- **ABOUT THIS EXERCISE**
Print the data below exactly, but only the lines from the one containing "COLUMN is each" down to the one containing "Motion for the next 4", inclusive.

- **TASK DATA**
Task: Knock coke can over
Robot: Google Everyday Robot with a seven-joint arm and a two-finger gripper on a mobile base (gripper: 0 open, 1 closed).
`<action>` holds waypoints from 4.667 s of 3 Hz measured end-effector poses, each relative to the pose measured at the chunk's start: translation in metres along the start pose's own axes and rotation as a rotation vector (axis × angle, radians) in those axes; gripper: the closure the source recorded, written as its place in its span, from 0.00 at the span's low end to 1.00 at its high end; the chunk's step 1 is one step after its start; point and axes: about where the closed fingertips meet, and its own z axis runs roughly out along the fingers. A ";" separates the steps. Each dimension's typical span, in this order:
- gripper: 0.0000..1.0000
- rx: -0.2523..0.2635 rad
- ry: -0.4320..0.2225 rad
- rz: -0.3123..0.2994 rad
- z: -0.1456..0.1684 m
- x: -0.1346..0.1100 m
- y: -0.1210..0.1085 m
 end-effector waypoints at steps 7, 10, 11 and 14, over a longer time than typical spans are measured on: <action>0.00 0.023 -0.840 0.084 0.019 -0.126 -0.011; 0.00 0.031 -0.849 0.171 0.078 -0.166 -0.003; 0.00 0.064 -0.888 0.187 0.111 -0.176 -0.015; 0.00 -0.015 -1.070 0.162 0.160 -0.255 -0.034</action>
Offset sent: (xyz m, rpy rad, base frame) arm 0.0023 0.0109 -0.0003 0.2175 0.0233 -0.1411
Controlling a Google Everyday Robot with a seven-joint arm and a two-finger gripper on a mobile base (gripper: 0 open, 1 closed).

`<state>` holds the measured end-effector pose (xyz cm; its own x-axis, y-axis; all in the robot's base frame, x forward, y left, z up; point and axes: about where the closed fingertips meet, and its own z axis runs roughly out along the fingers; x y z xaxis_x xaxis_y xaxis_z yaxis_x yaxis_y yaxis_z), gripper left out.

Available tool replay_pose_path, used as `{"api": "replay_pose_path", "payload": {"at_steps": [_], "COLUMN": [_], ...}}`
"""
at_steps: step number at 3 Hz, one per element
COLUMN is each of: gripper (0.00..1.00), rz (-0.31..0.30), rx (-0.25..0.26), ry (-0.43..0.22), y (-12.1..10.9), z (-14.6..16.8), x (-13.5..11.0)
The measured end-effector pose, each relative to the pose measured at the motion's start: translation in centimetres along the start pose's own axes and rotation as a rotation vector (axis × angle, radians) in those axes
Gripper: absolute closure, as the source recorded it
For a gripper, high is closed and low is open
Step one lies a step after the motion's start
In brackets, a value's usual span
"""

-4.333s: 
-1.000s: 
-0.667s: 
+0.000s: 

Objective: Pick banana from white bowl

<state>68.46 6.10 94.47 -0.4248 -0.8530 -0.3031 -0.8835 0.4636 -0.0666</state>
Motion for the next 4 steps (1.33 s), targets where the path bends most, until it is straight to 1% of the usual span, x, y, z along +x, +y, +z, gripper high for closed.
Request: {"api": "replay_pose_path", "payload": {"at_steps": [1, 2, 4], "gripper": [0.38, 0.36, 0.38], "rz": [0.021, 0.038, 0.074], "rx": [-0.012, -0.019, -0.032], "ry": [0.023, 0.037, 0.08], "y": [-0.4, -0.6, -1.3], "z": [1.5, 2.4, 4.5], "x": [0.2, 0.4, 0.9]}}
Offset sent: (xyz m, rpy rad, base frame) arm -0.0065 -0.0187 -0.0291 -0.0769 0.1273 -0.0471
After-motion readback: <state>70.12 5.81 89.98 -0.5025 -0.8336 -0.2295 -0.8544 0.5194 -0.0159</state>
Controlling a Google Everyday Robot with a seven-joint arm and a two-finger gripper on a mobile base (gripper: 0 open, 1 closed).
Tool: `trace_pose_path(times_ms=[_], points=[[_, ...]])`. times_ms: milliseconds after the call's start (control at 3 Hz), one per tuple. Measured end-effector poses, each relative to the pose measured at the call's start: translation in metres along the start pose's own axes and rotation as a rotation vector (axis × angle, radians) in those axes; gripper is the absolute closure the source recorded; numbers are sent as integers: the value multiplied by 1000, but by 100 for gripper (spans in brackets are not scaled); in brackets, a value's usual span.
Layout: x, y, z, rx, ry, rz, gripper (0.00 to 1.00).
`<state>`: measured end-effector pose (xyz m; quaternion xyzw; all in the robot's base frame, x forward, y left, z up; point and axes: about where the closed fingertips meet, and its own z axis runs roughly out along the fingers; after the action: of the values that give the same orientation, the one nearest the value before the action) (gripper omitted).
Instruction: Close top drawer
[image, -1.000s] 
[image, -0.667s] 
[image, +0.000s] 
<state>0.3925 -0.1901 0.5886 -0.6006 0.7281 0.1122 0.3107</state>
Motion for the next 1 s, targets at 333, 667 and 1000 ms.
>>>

- **WRITTEN ANSWER**
COLUMN is each of: gripper (0.00..1.00), rz (-0.31..0.30), rx (-0.25..0.26), ry (-0.43..0.22), y (-12.1..10.9), z (-14.6..16.8), x (-13.5..11.0)
The measured end-effector pose, each relative to the pose measured at the motion's start: translation in centimetres along the start pose's own axes and rotation as a rotation vector (axis × angle, radians) in those axes
Gripper: absolute closure, as the source recorded it
For a gripper, high is closed and low is open
Step one lies a step after the motion's start
In brackets, a value's usual span
"""

-4.333s: 
-1.000s: 
-0.667s: 
+0.000s: 

Objective: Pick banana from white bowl

<state>68.46 6.10 94.47 -0.4248 -0.8530 -0.3031 -0.8835 0.4636 -0.0666</state>
Motion for the next 4 steps (1.33 s), targets where the path bends most, until it is straight to 1% of the usual span, x, y, z along +x, +y, +z, gripper high for closed.

No more work is needed on this exercise.